Its main facade is dominated by three distinct but identical sections with muqarnas features. Its three first floor entrances are trimmed by a trefoil arch with intricately carved double doors featuring decorative iron work and topped by large, circular windows with an inlaid daisy pattern. The second-floor has three large multi-pane fixed windows with the upper circular portion edged in a Moorish inspired scalloped design. The roof line is lined with a double rowed horseshoe-shaped entablature and topped off with a sheet metal roof and a Spanish and Moorish style muqarnas dome. The rear wing has the conventional Classical Revival style. There are two chimneys in the rear. On the interior, there is pine board flooring and a paved vestibule leading to the main banking room. This opulent space is twenty-one feet wide and nearly fifty feet in length and features arcade walls, elaborate plaster ornamentation, and a coffered ceiling and skylight.




Farmers' and Exchange Bank was chartered on December 16, 1852. The design of the building was the work of architects Edward C. Jones and Francis D. Lee. Its construction began in 1853 with its completion in 1854. Their design is thought to have been influenced by illustrations from Washington Irving's Tales of the Alhambra, a book about his three-month stay at a Moorish palace in 1829. It was published around the time the building was constructed.

Alhambra Castle--you can see the similarities in architecture.
The Farmers' and Exchange Bank's denominations ranged from $5 - $100. Both the $5 and the $10 notes from this bank depicted scenes of the antebellum South. In the 1860's, the Federal bombardment of Charleston forced the bank to move to Columbia. The Civil War took a toll on the bank and in time, it closed. Overtime, the building was used as a telegraph office by Western Union. U.S. Senator Ernest "Fritz" Hollings once owned the building and used it for office space. The structure was considered for demolition in the early 1970s due to deterioration, but Charleston banker Hugh Lane Sr. contributed $50,000 toward its restoration. It was declared a National Historic Landmark on November 7, 1973.

In the 1990's, it became home for the Saracen restaurant and a second floor drinking establishment called Little Charlie's Bar. In time, the restaurant closed, but the bar remained. The bar was rumored to be a den of drugs and money-laundering and described as being "smoky, full of slutty college chicks and horny frat guys. A place where the bartenders played favorites with the beautiful people, the music was all over the map," and a few other things I will leave unmentioned. Charlie's Little Bar closed in 2005.

The Balish Family purchased the building in that same year. They owned restaurants in Savannah called The Olde Pink House and Garibaldi and for three decades, Charleston's Garibaldi Cafe at 49 S. Market Street. It was renowned for serving crispy flounder to tourists and locals alike. The restaurant closed after 33 years because its lease had expired, so they were looking for a new space to locate their restaurant. They were considering two locations--a vacant waterfront lot they owned on Concord Street beside Dockside Condominiums or the recently purchased iconic Farmers' and Exchange building.

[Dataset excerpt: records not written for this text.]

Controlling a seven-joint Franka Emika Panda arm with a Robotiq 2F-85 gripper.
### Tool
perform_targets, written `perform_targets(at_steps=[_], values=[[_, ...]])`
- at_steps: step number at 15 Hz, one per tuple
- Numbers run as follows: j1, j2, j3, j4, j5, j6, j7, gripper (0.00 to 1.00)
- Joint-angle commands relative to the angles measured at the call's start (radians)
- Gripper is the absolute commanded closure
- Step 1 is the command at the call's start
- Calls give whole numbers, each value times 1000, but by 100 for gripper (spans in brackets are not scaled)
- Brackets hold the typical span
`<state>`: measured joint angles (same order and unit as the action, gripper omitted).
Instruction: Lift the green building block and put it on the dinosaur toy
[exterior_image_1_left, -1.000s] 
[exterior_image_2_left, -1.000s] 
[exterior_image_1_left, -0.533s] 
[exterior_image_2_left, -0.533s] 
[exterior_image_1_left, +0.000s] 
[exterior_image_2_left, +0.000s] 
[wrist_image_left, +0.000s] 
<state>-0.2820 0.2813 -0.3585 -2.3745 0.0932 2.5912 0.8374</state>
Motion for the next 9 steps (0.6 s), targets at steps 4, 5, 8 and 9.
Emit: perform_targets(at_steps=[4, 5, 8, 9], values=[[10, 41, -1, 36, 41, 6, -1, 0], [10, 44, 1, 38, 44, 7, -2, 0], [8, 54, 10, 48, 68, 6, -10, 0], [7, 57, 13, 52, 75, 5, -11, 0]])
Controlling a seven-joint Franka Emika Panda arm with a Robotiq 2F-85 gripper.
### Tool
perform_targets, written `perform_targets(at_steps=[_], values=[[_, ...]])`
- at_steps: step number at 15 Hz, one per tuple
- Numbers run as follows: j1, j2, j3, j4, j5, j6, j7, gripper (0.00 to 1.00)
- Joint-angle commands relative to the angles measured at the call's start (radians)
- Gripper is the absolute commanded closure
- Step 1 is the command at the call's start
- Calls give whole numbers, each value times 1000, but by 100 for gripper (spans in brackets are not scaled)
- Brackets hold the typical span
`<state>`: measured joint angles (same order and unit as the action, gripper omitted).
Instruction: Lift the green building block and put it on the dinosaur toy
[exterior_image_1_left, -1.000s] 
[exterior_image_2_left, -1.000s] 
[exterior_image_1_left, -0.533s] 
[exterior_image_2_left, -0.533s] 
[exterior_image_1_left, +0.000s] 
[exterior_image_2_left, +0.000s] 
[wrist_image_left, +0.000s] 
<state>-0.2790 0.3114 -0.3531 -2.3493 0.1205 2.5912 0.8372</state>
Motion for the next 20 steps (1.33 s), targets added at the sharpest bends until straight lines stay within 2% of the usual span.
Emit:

They chose the iconic building and planned on calling it Farmers and Exchange Restaurant, which had a planned opening in late 2015. So far, it has not come to fruition and the building remains eerily quiet except for some spurious activity from time to time.

The Farmers' and Exchange building at 141 East Bay Street is one of the few surviving Moorish Revival structures in the United States, and Charleston has it.